INSTRUCTIONS TO FOLLOW
Each line of the data below containing "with" needs to be listed.

*** Opening COLLECTED MATERIAL ***

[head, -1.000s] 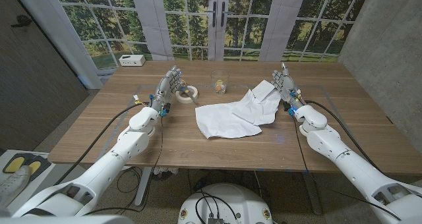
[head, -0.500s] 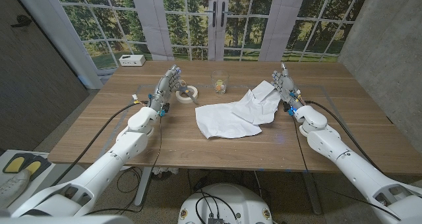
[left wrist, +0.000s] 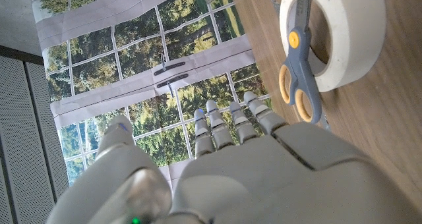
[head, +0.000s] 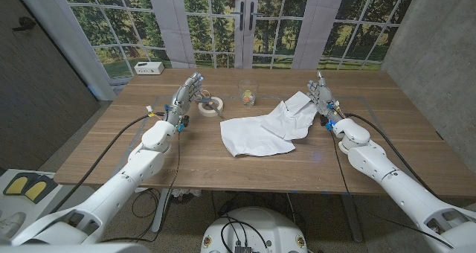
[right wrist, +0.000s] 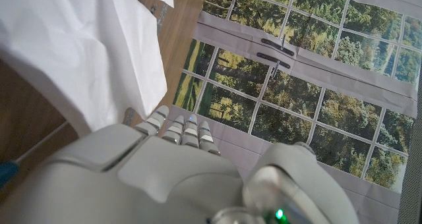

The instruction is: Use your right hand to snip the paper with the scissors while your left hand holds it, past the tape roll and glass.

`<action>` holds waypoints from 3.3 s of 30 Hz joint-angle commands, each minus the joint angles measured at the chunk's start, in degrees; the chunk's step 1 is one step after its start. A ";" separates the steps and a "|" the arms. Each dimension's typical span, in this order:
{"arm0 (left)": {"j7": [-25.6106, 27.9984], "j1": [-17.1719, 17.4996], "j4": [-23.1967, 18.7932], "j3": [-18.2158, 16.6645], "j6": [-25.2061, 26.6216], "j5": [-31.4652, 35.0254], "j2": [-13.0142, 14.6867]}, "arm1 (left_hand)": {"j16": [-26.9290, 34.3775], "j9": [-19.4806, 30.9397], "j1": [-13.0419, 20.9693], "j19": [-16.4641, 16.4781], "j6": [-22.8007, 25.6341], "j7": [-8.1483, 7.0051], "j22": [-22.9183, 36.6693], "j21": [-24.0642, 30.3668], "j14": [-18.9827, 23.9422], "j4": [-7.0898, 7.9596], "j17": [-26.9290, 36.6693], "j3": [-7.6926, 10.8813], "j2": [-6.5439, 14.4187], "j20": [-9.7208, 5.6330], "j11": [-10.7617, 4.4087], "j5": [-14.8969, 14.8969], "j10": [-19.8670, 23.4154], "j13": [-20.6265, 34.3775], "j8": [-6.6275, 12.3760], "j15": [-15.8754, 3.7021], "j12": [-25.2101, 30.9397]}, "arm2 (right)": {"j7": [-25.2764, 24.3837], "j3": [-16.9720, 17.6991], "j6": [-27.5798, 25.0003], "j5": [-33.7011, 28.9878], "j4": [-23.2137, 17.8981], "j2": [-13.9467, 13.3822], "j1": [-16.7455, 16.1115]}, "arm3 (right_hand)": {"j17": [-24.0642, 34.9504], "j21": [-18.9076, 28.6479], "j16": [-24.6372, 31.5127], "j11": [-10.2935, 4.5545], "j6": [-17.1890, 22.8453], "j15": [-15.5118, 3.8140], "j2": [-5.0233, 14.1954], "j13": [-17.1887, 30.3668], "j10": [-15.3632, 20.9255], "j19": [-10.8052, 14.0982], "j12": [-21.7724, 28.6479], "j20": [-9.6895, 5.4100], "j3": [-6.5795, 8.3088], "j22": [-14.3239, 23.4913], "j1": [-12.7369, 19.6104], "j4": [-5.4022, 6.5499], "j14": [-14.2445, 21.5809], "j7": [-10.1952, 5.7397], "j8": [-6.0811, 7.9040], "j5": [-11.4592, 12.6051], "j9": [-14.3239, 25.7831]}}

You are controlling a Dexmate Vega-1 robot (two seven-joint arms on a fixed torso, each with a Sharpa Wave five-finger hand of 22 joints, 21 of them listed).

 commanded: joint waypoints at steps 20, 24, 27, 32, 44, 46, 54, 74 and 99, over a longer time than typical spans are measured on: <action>4.56 -0.94 -1.52 1.33 -2.26 9.96 2.77 | 0.79 0.20 2.18 2.76 4.18 -0.39 0.15 0.56 3.84 -0.35 0.25 0.35 -1.12 -3.89 -1.16 1.72 4.93 0.21 1.16 -7.36 1.07 | -0.68 2.77 1.09 1.10 -3.04 -2.76 -3.46 | 0.07 -0.58 0.34 -0.27 0.24 -0.79 0.31 0.22 0.46 -0.02 0.15 -0.46 0.09 0.24 1.77 -0.91 -0.20 0.11 0.40 0.42 0.13; 4.08 -0.91 -1.60 1.12 -2.18 10.31 3.82 | 0.72 0.20 2.37 2.83 4.26 0.23 0.16 0.51 3.93 -0.34 0.26 0.38 -1.15 -3.95 -0.85 1.89 5.05 0.21 1.11 -7.35 1.01 | -1.68 2.51 1.27 0.86 -3.06 -1.92 -3.59 | 0.07 -0.68 0.32 -0.24 0.27 -0.83 0.38 0.22 0.52 0.05 0.15 -0.52 0.18 0.25 2.02 -1.05 -0.19 0.10 0.42 0.47 0.13; 4.60 -1.03 -1.62 1.16 -2.50 11.76 4.47 | 0.68 0.21 2.46 2.88 4.27 0.35 0.16 0.50 3.96 -0.31 0.26 0.41 -1.14 -3.91 -1.02 1.97 5.20 0.22 1.07 -7.36 1.01 | -2.05 2.15 1.16 0.24 -3.21 -1.80 -3.33 | 0.06 -0.75 0.33 -0.15 0.26 -0.82 0.45 0.22 0.59 0.09 0.17 -0.52 0.24 0.25 2.16 -1.13 -0.15 0.04 0.42 0.50 0.13; 5.53 -1.21 -2.32 1.55 -1.88 14.66 5.88 | 0.63 0.21 2.59 2.91 4.11 0.09 0.17 0.47 4.00 -0.30 0.26 0.46 -1.11 -3.98 -0.85 2.08 5.36 0.22 0.95 -7.37 1.00 | -1.77 1.85 1.97 -0.40 -3.01 -1.55 -2.78 | 0.06 -0.87 0.32 -0.13 0.26 -0.86 0.47 0.22 0.61 0.13 0.15 -0.54 0.30 0.25 2.36 -1.25 -0.13 0.05 0.42 0.54 0.13; 10.57 -1.63 -4.75 2.14 -0.35 23.80 8.58 | 0.39 0.89 4.70 3.49 1.88 -0.64 0.18 0.14 5.40 -0.19 0.28 0.98 -1.33 -4.27 -2.42 3.79 9.52 0.35 0.57 -8.55 1.37 | -2.40 1.90 1.55 -0.70 -3.77 -1.79 -2.92 | 0.05 -1.12 0.28 -0.30 0.32 -0.91 0.42 0.22 0.71 0.24 0.13 -0.78 0.36 0.25 2.78 -1.52 -0.14 -0.05 0.45 0.63 0.12; 10.61 -1.68 -5.19 2.23 0.21 24.47 9.06 | 0.36 0.95 4.79 3.50 2.21 -0.61 0.18 0.13 5.39 -0.18 0.29 0.99 -1.35 -4.28 -2.50 3.89 9.17 0.35 0.73 -8.57 1.16 | -2.52 1.88 1.54 -0.92 -3.92 -1.92 -2.94 | 0.05 -1.16 0.27 -0.26 0.32 -0.94 0.41 0.22 0.75 0.26 0.14 -0.80 0.37 0.25 2.84 -1.57 -0.16 -0.09 0.44 0.65 0.12; 12.20 -1.87 -7.25 2.65 2.41 28.66 10.76 | 0.06 0.98 5.29 3.13 2.59 -1.08 0.16 -0.09 4.83 -0.28 0.29 1.05 -1.57 -3.99 -2.29 4.27 8.41 0.37 0.82 -8.49 0.61 | -2.94 2.06 0.65 -1.11 -4.91 -2.61 -2.96 | 0.04 -1.34 0.25 -0.29 0.40 -0.97 0.44 0.21 0.76 0.29 0.11 -0.78 0.40 0.25 3.03 -1.69 -0.16 -0.11 0.45 0.71 0.12; 15.01 -2.82 -11.14 3.60 7.21 36.80 13.46 | -0.18 0.78 7.34 2.16 7.97 -1.37 0.16 -0.36 3.56 -0.47 0.38 0.89 -2.90 -3.81 -2.83 6.06 7.69 0.58 2.14 -8.44 -0.31 | -2.28 2.72 0.50 -0.75 -4.17 -3.41 -2.68 | 0.04 -1.84 0.22 -0.46 0.42 -1.05 0.57 0.22 0.79 0.22 0.04 -0.53 0.48 0.27 3.35 -1.90 -0.20 -0.15 0.40 0.83 0.13; 14.64 -4.17 -15.36 4.46 11.36 44.46 17.54 | 0.06 0.91 11.34 2.31 9.64 -1.61 0.10 -0.21 3.57 -0.96 0.38 2.67 -1.73 -4.04 -3.56 7.23 8.36 0.72 2.35 -8.71 -0.22 | -3.57 3.61 0.33 -0.75 -6.37 -4.27 -4.13 | 0.04 -2.31 0.19 -0.52 0.48 -1.06 0.73 0.23 0.81 0.34 -0.03 -0.29 0.53 0.29 3.60 -2.09 -0.24 -0.16 0.35 0.92 0.13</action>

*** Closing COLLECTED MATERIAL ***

ANSWER BOX
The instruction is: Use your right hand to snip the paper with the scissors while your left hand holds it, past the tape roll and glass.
You are controlling a Dexmate Vega-1 robot (two seven-joint arms on a fixed torso, each with a Sharpa Wave five-finger hand of 22 joints, 21 of them listed).

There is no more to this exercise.